▸ Excerpts from a dataset:
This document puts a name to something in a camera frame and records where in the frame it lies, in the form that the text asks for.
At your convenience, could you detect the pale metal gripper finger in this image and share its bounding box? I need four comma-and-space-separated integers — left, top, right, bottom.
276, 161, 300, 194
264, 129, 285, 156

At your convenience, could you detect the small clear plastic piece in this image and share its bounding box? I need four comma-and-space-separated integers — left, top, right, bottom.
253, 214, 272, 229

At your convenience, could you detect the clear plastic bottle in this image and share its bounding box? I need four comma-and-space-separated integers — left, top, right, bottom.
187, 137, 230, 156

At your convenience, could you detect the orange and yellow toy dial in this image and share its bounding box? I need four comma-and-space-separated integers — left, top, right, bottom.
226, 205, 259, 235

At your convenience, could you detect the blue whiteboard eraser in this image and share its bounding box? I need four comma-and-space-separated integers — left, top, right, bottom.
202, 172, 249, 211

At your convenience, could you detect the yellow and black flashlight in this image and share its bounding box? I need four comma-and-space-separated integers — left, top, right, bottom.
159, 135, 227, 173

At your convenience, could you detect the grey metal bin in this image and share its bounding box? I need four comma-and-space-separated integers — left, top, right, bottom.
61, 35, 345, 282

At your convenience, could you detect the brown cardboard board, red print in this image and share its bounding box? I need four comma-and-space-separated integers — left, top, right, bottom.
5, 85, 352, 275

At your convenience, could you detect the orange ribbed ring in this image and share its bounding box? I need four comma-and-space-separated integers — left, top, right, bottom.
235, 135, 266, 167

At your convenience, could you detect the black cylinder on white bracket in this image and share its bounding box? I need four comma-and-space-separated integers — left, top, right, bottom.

▸ Task statement:
Up to and including the final line of the data above, please copy every line exactly, starting from the one that contains "At your convenience, could you detect the orange and".

▸ Answer section:
At your convenience, could you detect the orange and yellow toy dial in this image and share its bounding box? I need four comma-and-space-separated integers — left, top, right, bottom.
226, 205, 259, 235

At your convenience, could you detect the blue whiteboard eraser in this image and share its bounding box? I need four comma-and-space-separated integers — left, top, right, bottom.
202, 172, 249, 211

At your convenience, could you detect the yellow and black flashlight in this image and share its bounding box? I need four comma-and-space-separated integers — left, top, right, bottom.
159, 135, 227, 173

At your convenience, could you detect the grey metal bin in this image and share its bounding box? I need four comma-and-space-separated integers — left, top, right, bottom.
61, 35, 345, 282

At your convenience, could you detect the brown cardboard board, red print in this image and share its bounding box? I need four comma-and-space-separated integers — left, top, right, bottom.
5, 85, 352, 275

At your convenience, could you detect the orange ribbed ring in this image and share its bounding box? I need four comma-and-space-separated integers — left, top, right, bottom.
235, 135, 266, 167

At your convenience, could you detect the black cylinder on white bracket in this image and share its bounding box? I need four comma-and-space-separated integers — left, top, right, bottom.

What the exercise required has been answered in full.